What it works: Legs, butt, and core
Why it’s cool: Perfect for all fitness levels, hiking is a great date idea or family-friendly activity. Celebrity trainer Harley Pasternak likes to send his clients in Los Angeles to hike through the various canyons (Runyon is a favorite for many stars), and he says tackling a route with a big elevation change will be easy on the joints while making your muscles work hard. To gauge whether you’re at a good calorie-burning pace, Letchford suggests using a heart rate monitor or trying the talk test. “If you can talk intermittently and get in a few words between each breath, you’re at a good pace,” she says. “If you can easily get out sentences, you’re ready to pick up the pace; if you can barely squeak out a few words, you may want to pull back.”

Golf

What it works: Shoulders, back, core, and legs
Why it’s cool: Golf works a lot of the main muscles in your body, and it provides a bonus workout for your brain (hey, it’s not easy getting those shots in—and explains why it’s always so darn quiet). You’re obviously going to burn more if you opt to walk the course rather than ride in a golf cart, says Adam Rosante, certified trainer and author of The 30-Second Body. Not only will your legs cover quite the distance (an average 18-hole course can cover five to six miles), but you’ll burn extra calories if you forgo the caddy and carry your own gear.

Swimming

What it works: Arms, chest, back, shoulders, legs, and core
Why it’s cool: If you’re really looking for summer sports that don’t make you feel like you’re working out, swimming is the ultimate winner. You’re way less likely to break a sweat when you’re in the water, and the buoyancy of the water itself helps you feel like you can work harder for longer periods of time. But don’t be fooled—swimming is a full-body workout, especially if you choose more challenging strokes like breast and butterfly, says Rosante. To up the ante, incorporate tools like hand paddles and pull buoys to force you to zero in on your technique (great if you’re prepping for triathlons). And when you just need a breather, well, there’s nothing wrong with a good ol’ doggy paddle.

Kayaking

What it works: Arms, shoulders, back, and core
Why it’s cool: It’s a cool way to sightsee on vacation and a relaxing way to rev your calorie burn when you’re not looking to skyrocket your heart rate.
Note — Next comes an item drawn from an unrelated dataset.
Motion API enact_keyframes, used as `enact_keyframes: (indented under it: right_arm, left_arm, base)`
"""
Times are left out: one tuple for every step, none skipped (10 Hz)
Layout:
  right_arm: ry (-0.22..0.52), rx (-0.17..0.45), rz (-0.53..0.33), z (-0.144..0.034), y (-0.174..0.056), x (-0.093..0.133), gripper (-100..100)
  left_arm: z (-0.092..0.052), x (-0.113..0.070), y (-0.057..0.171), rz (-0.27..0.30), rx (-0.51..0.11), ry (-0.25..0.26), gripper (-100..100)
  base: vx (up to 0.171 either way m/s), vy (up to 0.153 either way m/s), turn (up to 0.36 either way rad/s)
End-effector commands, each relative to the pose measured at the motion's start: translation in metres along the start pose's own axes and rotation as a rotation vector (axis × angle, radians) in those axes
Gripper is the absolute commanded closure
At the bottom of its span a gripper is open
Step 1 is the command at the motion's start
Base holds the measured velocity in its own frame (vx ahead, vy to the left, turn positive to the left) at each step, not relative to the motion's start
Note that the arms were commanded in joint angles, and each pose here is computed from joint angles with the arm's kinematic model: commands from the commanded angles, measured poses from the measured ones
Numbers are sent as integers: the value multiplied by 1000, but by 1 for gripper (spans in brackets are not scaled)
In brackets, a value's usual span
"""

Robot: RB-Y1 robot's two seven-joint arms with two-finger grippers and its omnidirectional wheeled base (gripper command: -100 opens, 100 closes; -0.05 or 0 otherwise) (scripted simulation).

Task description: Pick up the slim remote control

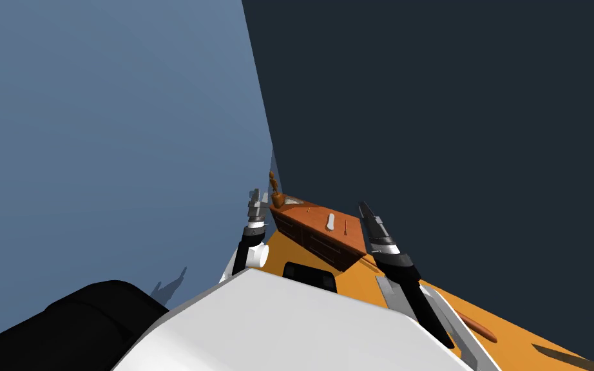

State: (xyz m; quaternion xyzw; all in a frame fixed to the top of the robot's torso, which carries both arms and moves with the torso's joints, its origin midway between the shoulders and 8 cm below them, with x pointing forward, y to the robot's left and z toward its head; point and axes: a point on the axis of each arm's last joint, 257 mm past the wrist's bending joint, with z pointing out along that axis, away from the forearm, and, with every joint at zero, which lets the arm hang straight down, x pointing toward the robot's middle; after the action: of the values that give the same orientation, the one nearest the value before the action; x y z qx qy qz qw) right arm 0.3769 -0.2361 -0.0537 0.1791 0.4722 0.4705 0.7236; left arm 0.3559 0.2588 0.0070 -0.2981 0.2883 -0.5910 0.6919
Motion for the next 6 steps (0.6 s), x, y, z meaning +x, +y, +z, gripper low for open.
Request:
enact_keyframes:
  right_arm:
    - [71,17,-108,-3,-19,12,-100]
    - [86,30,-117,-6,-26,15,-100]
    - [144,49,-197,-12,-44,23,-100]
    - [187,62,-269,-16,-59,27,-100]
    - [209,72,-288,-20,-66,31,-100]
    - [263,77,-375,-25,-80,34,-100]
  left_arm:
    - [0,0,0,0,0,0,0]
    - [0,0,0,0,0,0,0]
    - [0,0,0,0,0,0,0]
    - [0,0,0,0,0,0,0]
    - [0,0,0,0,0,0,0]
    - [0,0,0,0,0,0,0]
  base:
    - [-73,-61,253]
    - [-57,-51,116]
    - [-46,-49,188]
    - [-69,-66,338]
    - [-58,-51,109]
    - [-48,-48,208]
You can set your own paddle pace, though, and if you maintain a quick clip, you’ll definitely feel your back straightening, abs tightening, and arms burning. Remember to pull from your core when paddling so your arms don’t burn out too quickly (focus on sitting up straight and sucking your belly to your spine). And if you want an extra challenge, hit an area that has waves for you to navigate.